Near this elegiac work, Norby floats one of his exhibition’s historic grace notes in the form of a small 1929 painting titled “Reaching Waves” by American modernist Arthur Dove (1880-1946). Dove spent the last two decades of his life on Long Island with his wife, painter Helen Torr. And they were dedicated water people, living on a boat most of the time. Dove’s incredibly delicate photo is from those years.
There are also other highlights to linger on: a pre-1850 miniature birchbark canoe, filled with bird-feather oars, silk sails and a small carved fish, fishing of the day ; a 1970s denim jacket embroidered with a bright red thunderbird, a longtime emblem of Indigenous activism; and a ceramic bowl made by the great potter of San Ildefonso Pueblo Maria Martinez (1887-1980), and painted with a swirling image of the serpent deity Tewa Pueblo Avanyu, the guardian of water.
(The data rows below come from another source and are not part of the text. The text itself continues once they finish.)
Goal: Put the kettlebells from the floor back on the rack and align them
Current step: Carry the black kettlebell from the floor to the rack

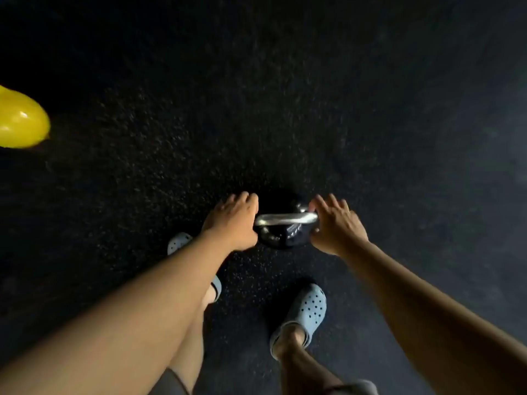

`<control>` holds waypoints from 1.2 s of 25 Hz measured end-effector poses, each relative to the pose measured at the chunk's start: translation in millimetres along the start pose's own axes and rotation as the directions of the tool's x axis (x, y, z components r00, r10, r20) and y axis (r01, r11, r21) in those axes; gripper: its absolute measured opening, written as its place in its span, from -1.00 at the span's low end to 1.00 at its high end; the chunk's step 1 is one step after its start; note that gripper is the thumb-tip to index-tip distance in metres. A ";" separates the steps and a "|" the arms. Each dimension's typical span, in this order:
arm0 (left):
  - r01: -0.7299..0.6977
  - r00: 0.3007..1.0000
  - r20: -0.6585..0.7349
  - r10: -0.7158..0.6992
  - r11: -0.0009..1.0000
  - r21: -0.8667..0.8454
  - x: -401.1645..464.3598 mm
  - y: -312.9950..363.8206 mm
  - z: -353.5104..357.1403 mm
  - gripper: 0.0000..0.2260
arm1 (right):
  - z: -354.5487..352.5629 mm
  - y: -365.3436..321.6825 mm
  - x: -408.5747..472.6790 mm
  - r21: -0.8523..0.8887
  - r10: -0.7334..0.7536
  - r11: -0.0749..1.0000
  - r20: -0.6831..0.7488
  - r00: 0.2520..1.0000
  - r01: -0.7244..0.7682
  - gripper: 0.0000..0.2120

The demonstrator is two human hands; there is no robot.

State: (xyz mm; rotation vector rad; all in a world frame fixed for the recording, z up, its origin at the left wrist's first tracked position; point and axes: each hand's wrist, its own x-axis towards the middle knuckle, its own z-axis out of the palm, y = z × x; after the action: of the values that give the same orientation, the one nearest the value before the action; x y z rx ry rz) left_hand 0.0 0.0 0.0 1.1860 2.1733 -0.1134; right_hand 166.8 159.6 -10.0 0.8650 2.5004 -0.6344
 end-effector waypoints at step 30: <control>0.002 0.994 -0.099 -0.055 0.881 -0.474 107.3 -385.7 -326.8 -0.89 | -232.5 -403.9 335.2 0.183 -0.359 0.923 0.088 0.929 0.339 -0.85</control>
State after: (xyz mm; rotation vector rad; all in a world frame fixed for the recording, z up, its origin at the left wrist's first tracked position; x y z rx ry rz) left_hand -504.5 -29.1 108.2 0.8910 2.1393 0.4604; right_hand -392.9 156.6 117.9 0.4136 2.5367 -0.9917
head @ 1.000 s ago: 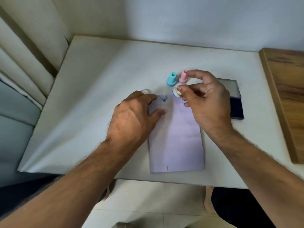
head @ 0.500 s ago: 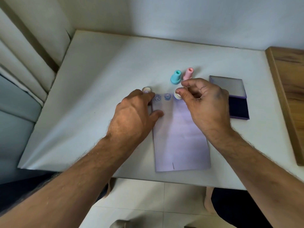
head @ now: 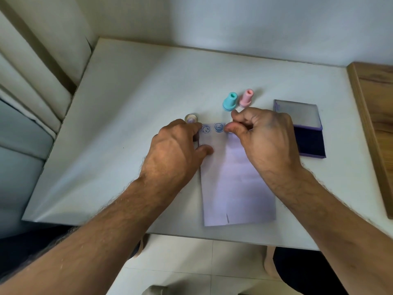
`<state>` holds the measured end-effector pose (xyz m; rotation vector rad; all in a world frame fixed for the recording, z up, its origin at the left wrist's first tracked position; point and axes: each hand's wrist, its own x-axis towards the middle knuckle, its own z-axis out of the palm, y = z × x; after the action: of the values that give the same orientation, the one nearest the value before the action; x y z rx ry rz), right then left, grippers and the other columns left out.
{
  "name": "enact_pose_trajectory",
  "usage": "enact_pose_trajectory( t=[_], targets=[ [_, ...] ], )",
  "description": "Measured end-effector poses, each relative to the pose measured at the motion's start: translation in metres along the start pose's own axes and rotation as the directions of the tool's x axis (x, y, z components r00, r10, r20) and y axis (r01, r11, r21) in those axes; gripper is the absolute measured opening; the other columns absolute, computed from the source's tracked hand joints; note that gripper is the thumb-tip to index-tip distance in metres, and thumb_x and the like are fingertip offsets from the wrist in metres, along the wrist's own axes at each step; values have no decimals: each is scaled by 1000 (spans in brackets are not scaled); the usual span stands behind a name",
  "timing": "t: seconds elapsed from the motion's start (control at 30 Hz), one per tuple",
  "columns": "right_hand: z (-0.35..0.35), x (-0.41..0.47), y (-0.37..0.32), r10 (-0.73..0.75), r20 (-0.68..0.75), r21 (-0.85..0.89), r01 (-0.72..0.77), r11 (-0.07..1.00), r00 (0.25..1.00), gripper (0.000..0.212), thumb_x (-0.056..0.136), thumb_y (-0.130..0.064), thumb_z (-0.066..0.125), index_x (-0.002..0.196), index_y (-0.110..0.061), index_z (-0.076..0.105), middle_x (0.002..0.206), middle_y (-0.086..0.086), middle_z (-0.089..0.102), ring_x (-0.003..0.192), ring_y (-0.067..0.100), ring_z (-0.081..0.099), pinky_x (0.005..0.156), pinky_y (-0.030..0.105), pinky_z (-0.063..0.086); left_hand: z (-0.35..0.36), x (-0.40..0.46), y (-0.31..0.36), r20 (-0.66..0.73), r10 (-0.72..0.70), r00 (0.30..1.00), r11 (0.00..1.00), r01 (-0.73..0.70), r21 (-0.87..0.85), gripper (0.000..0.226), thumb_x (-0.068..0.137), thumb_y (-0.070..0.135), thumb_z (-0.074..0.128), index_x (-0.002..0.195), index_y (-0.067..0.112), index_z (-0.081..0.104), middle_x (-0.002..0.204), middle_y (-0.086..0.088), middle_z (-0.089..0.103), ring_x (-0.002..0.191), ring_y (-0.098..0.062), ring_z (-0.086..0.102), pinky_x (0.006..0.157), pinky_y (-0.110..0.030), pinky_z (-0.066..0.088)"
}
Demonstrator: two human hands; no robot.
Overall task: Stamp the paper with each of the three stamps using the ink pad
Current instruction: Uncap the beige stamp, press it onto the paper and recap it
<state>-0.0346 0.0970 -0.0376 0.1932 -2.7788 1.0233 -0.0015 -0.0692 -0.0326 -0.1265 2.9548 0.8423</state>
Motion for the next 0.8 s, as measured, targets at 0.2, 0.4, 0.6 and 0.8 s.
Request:
enact_pose_trajectory(
  t=[0.2, 0.4, 0.6, 0.8],
  targets=[
    [2, 0, 4, -34, 5, -35, 34, 999, 999, 17, 84, -23, 75, 97, -12, 75, 92, 9, 77, 81, 24, 71, 77, 37, 57, -2, 1, 1, 14, -20, 1000, 999, 20, -25, 40, 79, 40, 73, 114, 23, 68, 97, 2, 64, 88, -20, 60, 80, -32, 49],
    [1, 1, 9, -71, 21, -51, 72, 996, 997, 18, 85, -25, 72, 98, -14, 75, 90, 12, 76, 80, 29, 71, 75, 39, 57, -1, 1, 1, 8, -30, 1000, 999, 31, -35, 39, 77, 40, 75, 111, 21, 68, 95, 2, 64, 86, -20, 60, 79, -32, 49],
    [-1, 1, 8, -88, 34, -47, 89, 995, 996, 20, 86, -26, 72, 103, -15, 75, 95, 11, 77, 81, 27, 72, 78, 39, 58, -1, 0, 1, 0, -16, 1000, 999, 16, -43, 40, 77, 39, 75, 112, 22, 69, 95, 2, 64, 84, -20, 61, 78, -33, 50],
    [-2, -1, 8, -20, 39, -11, 21, 1000, 999, 24, 84, -25, 75, 105, -14, 73, 95, 3, 77, 85, 16, 72, 84, 33, 57, -3, 2, 1, 12, -14, 1000, 1000, 14, -20, 40, 78, 41, 74, 112, 21, 69, 95, 2, 64, 86, -20, 60, 77, -31, 49]
  ],
)
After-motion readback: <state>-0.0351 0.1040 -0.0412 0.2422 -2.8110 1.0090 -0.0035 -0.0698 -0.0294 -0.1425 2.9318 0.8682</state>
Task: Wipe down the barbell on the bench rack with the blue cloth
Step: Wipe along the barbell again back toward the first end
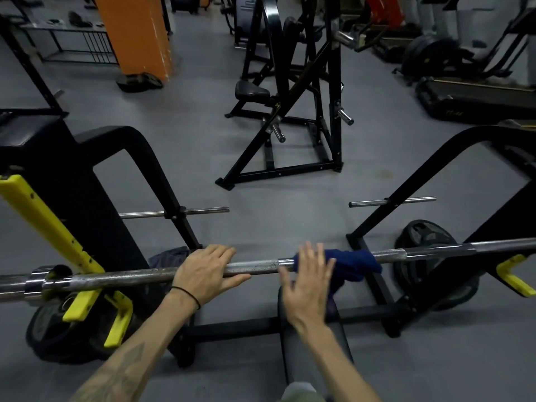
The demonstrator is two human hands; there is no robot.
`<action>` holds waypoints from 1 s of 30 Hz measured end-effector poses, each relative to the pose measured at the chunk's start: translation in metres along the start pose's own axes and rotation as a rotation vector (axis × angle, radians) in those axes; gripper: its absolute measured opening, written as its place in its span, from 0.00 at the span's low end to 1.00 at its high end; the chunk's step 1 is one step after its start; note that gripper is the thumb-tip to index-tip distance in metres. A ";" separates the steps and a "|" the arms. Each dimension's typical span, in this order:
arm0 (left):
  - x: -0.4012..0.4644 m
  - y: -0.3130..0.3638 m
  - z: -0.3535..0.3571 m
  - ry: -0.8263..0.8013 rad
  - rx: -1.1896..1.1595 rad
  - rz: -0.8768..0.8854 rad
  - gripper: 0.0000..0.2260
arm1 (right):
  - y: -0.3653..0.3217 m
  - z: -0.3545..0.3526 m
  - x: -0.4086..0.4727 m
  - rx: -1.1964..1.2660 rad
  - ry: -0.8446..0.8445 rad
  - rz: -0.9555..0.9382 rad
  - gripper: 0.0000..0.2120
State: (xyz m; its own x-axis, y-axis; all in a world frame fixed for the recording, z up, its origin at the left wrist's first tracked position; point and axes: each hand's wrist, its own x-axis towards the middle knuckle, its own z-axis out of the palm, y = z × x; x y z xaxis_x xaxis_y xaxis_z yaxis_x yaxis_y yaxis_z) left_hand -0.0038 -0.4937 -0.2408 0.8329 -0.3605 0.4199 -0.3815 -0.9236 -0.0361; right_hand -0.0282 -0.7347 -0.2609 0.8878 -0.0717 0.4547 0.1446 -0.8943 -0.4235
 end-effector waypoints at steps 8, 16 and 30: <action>-0.002 -0.001 -0.001 0.006 0.041 0.018 0.35 | 0.064 -0.027 0.015 -0.135 -0.104 -0.349 0.31; -0.003 0.004 -0.003 0.001 0.026 -0.031 0.34 | -0.022 0.001 -0.014 -0.001 -0.172 -0.225 0.36; 0.000 0.002 0.000 -0.007 0.015 -0.063 0.35 | -0.032 0.006 -0.007 0.057 -0.178 -0.289 0.34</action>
State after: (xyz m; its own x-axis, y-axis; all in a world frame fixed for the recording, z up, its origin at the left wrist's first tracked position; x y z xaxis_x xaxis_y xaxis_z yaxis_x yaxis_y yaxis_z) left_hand -0.0048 -0.4956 -0.2409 0.8580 -0.3023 0.4153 -0.3221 -0.9464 -0.0236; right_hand -0.0369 -0.7032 -0.2551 0.8682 0.2636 0.4203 0.4210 -0.8397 -0.3430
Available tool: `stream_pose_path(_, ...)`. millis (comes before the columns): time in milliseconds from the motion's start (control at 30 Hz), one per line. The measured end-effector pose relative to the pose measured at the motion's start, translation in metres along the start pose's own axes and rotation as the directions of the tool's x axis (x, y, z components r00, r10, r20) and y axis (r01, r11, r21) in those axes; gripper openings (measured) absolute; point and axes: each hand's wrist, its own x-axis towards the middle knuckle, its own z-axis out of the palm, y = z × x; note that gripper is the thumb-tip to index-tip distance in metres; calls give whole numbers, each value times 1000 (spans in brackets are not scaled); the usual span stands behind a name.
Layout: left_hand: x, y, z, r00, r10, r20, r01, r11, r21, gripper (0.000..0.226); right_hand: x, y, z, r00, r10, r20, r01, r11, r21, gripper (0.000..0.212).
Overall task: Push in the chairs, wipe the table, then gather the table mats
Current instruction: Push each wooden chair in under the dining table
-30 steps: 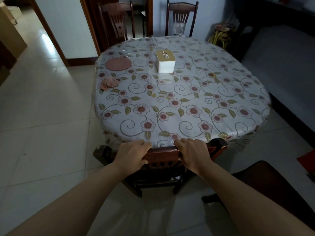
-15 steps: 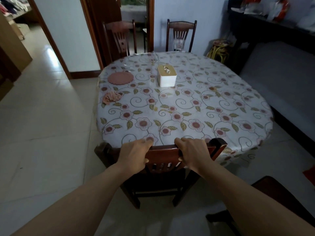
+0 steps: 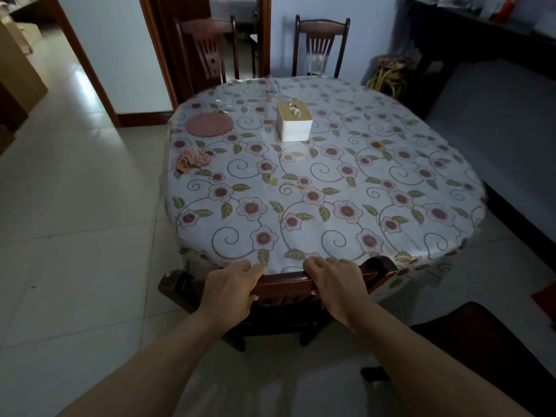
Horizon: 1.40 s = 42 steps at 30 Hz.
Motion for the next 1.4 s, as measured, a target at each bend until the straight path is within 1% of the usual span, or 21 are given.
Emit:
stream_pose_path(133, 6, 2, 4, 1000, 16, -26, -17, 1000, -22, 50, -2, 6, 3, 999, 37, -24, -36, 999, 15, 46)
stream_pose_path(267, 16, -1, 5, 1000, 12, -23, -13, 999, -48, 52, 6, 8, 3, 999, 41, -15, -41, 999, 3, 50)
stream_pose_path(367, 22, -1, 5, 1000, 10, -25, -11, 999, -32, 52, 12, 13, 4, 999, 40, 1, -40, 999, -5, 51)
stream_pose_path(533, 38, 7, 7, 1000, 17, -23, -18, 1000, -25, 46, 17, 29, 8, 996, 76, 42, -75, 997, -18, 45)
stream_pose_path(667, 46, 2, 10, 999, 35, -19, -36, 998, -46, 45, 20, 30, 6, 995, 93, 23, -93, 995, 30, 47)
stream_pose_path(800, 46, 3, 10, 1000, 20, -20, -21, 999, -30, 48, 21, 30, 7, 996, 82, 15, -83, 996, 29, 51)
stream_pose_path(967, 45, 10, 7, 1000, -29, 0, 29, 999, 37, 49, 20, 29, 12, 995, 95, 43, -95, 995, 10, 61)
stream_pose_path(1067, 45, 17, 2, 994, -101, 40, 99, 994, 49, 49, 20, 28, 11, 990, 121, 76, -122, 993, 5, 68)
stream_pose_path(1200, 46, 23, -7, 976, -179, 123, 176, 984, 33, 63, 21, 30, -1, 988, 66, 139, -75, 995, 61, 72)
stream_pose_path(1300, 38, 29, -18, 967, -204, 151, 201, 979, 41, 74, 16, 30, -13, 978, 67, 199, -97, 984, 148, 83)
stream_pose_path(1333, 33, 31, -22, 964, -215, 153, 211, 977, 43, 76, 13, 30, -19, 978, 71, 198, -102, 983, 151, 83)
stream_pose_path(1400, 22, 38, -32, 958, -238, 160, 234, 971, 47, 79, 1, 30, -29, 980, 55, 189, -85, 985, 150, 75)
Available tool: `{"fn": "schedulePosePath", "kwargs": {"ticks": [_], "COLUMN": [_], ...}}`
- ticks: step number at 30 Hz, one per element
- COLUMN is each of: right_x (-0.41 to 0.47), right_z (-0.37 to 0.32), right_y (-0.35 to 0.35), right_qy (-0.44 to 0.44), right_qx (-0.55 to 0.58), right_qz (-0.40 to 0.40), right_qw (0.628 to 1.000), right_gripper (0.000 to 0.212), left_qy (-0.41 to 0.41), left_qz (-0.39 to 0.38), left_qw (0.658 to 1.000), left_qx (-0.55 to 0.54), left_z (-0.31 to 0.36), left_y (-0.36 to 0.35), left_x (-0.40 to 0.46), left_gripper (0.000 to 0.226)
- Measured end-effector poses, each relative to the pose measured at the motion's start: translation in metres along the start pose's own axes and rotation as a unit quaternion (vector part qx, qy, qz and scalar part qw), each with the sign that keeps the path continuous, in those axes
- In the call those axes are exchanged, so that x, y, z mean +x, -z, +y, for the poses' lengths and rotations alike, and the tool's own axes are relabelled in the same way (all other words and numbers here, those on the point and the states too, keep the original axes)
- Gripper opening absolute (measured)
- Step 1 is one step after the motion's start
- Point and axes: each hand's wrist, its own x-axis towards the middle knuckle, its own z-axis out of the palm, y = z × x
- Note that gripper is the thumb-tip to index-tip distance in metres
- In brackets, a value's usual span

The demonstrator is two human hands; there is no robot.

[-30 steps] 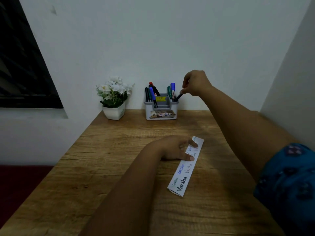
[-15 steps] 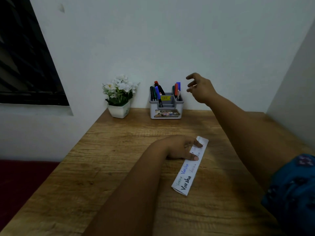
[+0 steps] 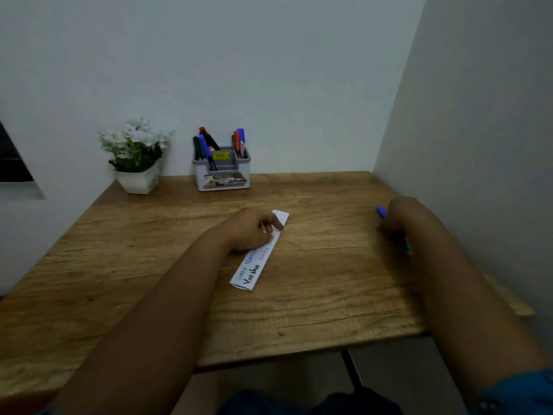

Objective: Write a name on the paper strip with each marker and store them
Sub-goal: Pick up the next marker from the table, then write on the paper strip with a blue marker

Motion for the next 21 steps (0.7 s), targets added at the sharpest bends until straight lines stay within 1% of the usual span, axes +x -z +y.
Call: {"fn": "schedulePosePath", "kwargs": {"ticks": [2,4,6,7,8,9,10,12,13,15,17,19,20,21], "right_x": [-0.004,-0.015,-0.035,-0.048,-0.058,-0.067,-0.073,-0.074,-0.073,-0.074,-0.074,-0.072,-0.067,-0.061], "right_z": [-0.008,-0.023,-0.047,-0.059,-0.071,-0.081,-0.089,-0.097,-0.098,-0.096,-0.097,-0.097,-0.095,-0.09], "right_y": [-0.007,-0.013,-0.018,-0.02,-0.022,-0.023,-0.025,-0.027,-0.03,-0.034,-0.038,-0.034,-0.03,-0.027], "right_qy": [0.03,0.1,0.205,0.255,0.3,0.344,0.387,0.453,0.476,0.485,0.472,0.423,0.39,0.367], "right_qx": [0.023,0.067,0.138,0.168,0.185,0.182,0.162,0.1,0.061,0.029,0.037,0.029,0.016,0.015], "right_qz": [0.036,0.059,0.072,0.076,0.079,0.09,0.116,0.215,0.271,0.335,0.347,0.346,0.34,0.319], "right_qw": [0.999,0.991,0.966,0.949,0.932,0.917,0.9,0.86,0.835,0.808,0.81,0.837,0.856,0.874], "right_gripper": [0.039,0.03,0.024,0.021,0.019,0.018,0.016,0.018,0.02,0.023,0.034,0.051,0.058,0.06], "left_qy": [0.001,0.0,-0.008,-0.011,-0.01,-0.007,-0.002,-0.007,-0.02,-0.04,-0.042,-0.028,-0.017,-0.006], "left_qz": [0.031,0.061,0.081,0.086,0.087,0.088,0.088,0.092,0.095,0.092,0.081,0.069,0.065,0.063], "left_qw": [0.999,0.998,0.997,0.996,0.996,0.996,0.996,0.995,0.995,0.994,0.994,0.996,0.996,0.997], "left_qx": [-0.005,-0.02,-0.006,-0.001,0.002,0.004,0.01,0.034,0.039,0.047,0.059,0.056,0.053,0.052], "left_z": [0.003,0.007,0.013,0.017,0.02,0.022,0.023,0.022,0.022,0.021,0.022,0.021,0.021,0.019], "left_y": [-0.007,-0.014,-0.019,-0.022,-0.024,-0.026,-0.028,-0.03,-0.031,-0.031,-0.029,-0.027,-0.026,-0.026], "left_x": [-0.002,-0.003,-0.004,-0.004,-0.004,-0.003,-0.001,-0.001,-0.001,0.0,0.001,0.002,0.003,0.003], "left_gripper": [0.044,0.064,0.093,0.103,0.108,0.104,0.089,0.044,0.029,0.017,0.017,0.02,0.017,0.012]}}
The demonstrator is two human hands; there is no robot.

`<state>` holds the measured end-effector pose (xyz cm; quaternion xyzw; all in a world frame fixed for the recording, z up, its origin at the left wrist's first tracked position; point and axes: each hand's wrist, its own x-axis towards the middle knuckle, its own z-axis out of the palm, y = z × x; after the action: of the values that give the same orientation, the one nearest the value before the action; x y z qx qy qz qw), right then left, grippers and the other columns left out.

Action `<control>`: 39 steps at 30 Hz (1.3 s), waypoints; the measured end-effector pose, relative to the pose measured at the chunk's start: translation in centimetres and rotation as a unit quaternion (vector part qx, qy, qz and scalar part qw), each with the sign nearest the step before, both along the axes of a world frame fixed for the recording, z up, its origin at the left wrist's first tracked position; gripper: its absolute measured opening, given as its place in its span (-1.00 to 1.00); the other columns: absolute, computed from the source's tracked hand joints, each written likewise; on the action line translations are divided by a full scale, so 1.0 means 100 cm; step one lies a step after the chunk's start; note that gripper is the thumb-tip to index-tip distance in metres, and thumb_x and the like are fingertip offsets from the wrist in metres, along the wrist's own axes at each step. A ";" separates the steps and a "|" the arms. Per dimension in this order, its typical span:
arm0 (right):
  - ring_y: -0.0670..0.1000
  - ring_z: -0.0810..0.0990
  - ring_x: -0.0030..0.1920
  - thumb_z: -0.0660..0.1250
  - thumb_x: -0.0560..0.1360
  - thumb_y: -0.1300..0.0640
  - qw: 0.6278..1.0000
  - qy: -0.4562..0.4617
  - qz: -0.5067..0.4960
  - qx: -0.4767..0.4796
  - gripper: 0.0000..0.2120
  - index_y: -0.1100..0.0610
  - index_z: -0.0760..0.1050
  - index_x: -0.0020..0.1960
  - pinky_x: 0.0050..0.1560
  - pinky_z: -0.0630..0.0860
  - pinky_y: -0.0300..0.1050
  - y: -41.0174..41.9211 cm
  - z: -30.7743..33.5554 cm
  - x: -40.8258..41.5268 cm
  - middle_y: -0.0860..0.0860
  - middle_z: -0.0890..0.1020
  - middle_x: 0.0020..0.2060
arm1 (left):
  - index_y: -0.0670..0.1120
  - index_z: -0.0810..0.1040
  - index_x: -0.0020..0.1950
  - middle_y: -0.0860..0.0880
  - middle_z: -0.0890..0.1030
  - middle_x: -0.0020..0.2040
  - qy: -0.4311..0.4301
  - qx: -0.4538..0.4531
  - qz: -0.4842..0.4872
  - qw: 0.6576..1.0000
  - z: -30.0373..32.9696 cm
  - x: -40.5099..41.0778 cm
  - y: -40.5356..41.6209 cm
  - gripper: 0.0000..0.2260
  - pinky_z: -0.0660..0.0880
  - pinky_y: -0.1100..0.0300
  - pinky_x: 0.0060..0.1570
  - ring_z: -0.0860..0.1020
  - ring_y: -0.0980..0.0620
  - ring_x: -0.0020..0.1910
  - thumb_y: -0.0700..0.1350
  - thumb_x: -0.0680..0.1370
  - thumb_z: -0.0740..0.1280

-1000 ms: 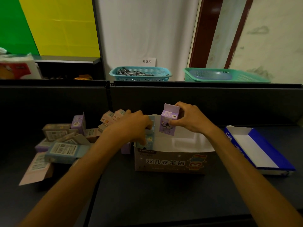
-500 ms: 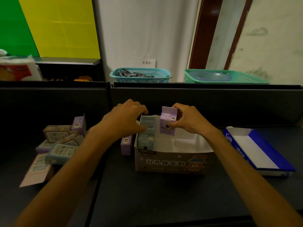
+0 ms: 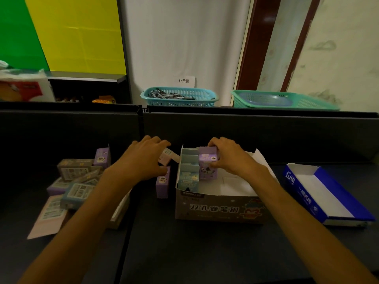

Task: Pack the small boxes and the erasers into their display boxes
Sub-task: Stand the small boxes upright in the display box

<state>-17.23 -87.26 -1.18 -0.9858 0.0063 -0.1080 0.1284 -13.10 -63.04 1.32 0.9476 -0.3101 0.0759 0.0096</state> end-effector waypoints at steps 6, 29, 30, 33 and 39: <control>0.01 0.49 -0.01 0.55 0.31 0.01 0.999 -0.012 -0.006 -0.042 -0.46 0.02 0.39 0.19 -0.02 0.54 -0.04 0.001 -0.004 0.000 -0.02 0.40 0.08 | 0.07 0.14 0.49 0.01 0.31 0.41 0.008 -0.029 -0.014 0.999 -0.004 0.002 0.001 -0.30 0.29 -0.04 0.31 0.27 -0.02 0.37 0.11 0.44 0.39; 0.01 0.35 0.31 0.28 0.52 -0.11 0.993 -0.031 0.049 -0.107 -0.50 0.00 0.29 0.41 0.25 0.29 -0.07 0.014 0.027 -0.028 -0.01 0.41 0.32 | 0.07 0.16 0.47 0.00 0.33 0.39 -0.006 0.000 0.042 0.999 -0.004 -0.008 0.005 -0.37 0.30 -0.04 0.28 0.30 -0.04 0.34 0.16 0.48 0.33; 0.01 0.35 0.32 0.27 0.53 -0.10 0.993 -0.034 0.053 -0.102 -0.50 0.00 0.28 0.41 0.27 0.28 -0.07 0.016 0.028 -0.030 -0.02 0.41 0.34 | 0.06 0.17 0.47 -0.01 0.33 0.39 -0.005 0.000 0.049 0.999 -0.004 -0.010 0.006 -0.37 0.30 -0.04 0.28 0.30 -0.04 0.34 0.16 0.48 0.33; 0.02 0.37 0.29 0.25 0.55 -0.09 0.992 -0.038 0.068 -0.099 -0.53 0.02 0.30 0.40 0.23 0.29 -0.07 0.022 0.026 -0.034 -0.01 0.44 0.31 | 0.04 0.19 0.47 -0.02 0.30 0.41 0.003 0.002 0.065 0.998 -0.007 -0.018 0.011 -0.40 0.30 -0.04 0.28 0.29 -0.05 0.35 0.14 0.49 0.31; 0.05 0.41 0.25 0.25 0.54 -0.04 0.990 -0.061 0.090 -0.094 -0.55 0.03 0.33 0.39 0.23 0.31 -0.03 0.039 0.026 -0.033 0.01 0.49 0.27 | 0.02 0.24 0.44 -0.03 0.36 0.36 -0.012 0.010 0.118 0.993 -0.012 -0.035 0.042 -0.42 0.33 0.03 0.25 0.31 -0.05 0.32 0.13 0.48 0.32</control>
<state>-20.55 -83.39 1.46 -0.9815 -0.1005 -0.1565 0.0448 -16.62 -58.85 0.16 0.9768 -0.1965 0.0846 -0.0124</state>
Avanyu takes us back to the Standing Rock video, which anchors a time travel show in the present. Last May, Norby invited members of local Native American communities to participate in a Mirror Shield workshop at the Met. It was led by Luger, who also posted a brief instructional video online and whose idea for the shields was originally inspired by news photographs of Ukrainian women holding mirrors in front of riot police during of pro-democracy protests in 2013, “hoping to achieve their goal”. humanity and making them less violent,” writes Nick Estates (Kul Wicasa/Lower Brule Sioux Tribe), one of many members of the Indigenous community who wrote personal responses to the art in the exhibit in the form of wall labels.
All shields produced by the workshop will be shipped to water protectors after the show closes. Until then, several flank the entrance to the Met Gallery, framing the art and history beyond, and reflecting us as we approach the show in a fragmented, multi-angled way, as would a moving water or memory.